Adding Really Simple Syndication

The solution I used requires a bit of adjacent knowledge. Here's how Mendoza allowed me to create an index page.

Accessing the site map

There was a trick to making the Posts page index. The markdown for the post page is empty! Instead, the list of links is created in the template, which is processed after all the pages are parsed and structured in memory.

<div class="content">
  {{ content }}
  <ul>
    {{ (seq [post :in (posts)] (render-toc post)) }}
  </ul>
</div>

There are two functions to make note of above, a simplified version is included below.

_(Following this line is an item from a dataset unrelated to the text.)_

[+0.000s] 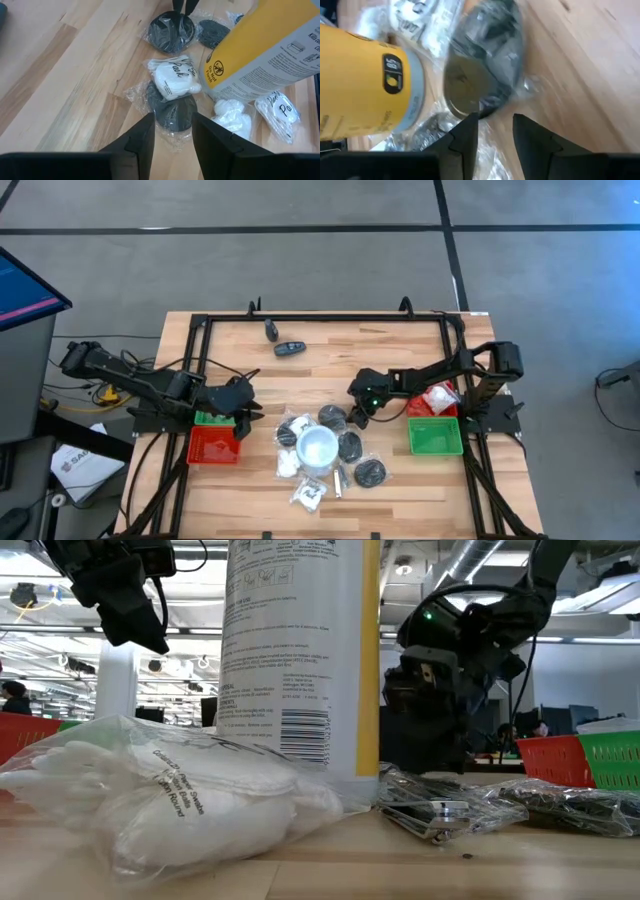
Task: Pick & Place Travel size toiletries
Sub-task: Put the black hairbrush into the left red bin
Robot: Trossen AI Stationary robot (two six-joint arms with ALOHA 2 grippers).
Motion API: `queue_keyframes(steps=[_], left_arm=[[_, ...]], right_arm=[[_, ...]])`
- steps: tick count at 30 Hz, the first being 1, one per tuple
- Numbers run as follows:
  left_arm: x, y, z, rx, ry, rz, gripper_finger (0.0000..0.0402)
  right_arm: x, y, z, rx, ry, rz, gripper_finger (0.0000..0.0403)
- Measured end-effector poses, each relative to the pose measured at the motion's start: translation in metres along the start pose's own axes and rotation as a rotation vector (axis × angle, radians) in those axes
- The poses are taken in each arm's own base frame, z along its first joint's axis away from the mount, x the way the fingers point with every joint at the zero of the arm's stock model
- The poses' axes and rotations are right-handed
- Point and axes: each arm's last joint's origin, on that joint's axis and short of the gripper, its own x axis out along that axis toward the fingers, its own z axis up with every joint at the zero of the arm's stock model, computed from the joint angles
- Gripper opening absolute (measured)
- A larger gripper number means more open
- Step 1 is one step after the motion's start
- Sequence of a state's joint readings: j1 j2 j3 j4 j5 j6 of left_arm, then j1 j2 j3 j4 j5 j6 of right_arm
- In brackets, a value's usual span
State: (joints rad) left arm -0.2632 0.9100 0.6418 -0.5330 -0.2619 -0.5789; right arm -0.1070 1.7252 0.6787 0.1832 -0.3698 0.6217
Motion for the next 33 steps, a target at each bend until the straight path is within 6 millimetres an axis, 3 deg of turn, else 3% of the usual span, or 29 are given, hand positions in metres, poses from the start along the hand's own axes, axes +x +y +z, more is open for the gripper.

The posts function, which searches the sitemap for all posts
The render-toc function, which generates almost-HTML for every post found

(defn posts []
  (sort
    (((dyn :sitemap) "posts") :pages)
    (fn [a b] (> (a :pub-date) (b :pub-date)))
    ))

(defn render-toc [node]
  {:tag "li"
   "data-publish-date" (iso8601 (node :pub-date))
   :content [{
    :tag "span"
    :content [
      (node :date)
      " "
      {:tag "a" "href" (node :url) :content [(node :title)]}
      ]
    }]
  })

The template processing phase has access to the entire website, where each entry is keyed by its destination file path and the value is a "document" with a title and any other metadata added in the Janet header. Literally a "site map."

The Janet header above the content acts a lot like the YAML Header you'll see in markdown files. However, because it is Janet, I can execute any code I want: like importing more macros or setting up per-page state.

In the same dictionary, labeled node above, is the document's content, accessed with the key :content, which value is a list of almost-HTML dictionaries.

Transforming the site map to an RSS feed

Remember how the sticker HTML is made? The return value was a map or dictionary with a :tag key and several string attributes, as well as a :content key. The same structures are inside the document's :content!

Which means that, like the Posts index page, I can access the site map and process the almost-HTML content of each page.

However, I had to do some tweaks. For example, in RSS you do not want to use relative URLs (archived.) To solve this, I had to write a visitor which would descend into every node or element or dictionary observed and find matching links, images, and sources for images and videos and rewrite the URL before being rendered as HTML in the RSS.

Several of my HTML structures were made for a browser-centric experience which permit styling and scripts. HTML that goes into RSS is limited - more limited than what you can send over email.

And so, I figured out that I could set other keyword keys on my output almost-HTML and my RSS transformer would detect and rewrite the content it was tied to.

(defn sticker-left [name content]
  (def sticker-parts (string/split "/" name))
  (def character (get sticker-parts 0))
  (def sticker-name (get sticker-parts 1))
  {:tag "div"
   "class" "sticker-left"
   :meta-node "sticker"
   :meta-data {
     :character character
     :name sticker-name
     :content content
   }
   :content [
     (sticker name)
     {:tag "div" "class" "im-message" :content {:tag "div" "class" "im-message-left" :content content}}
   ]
})

Observe the :meta-node and :meta-data values.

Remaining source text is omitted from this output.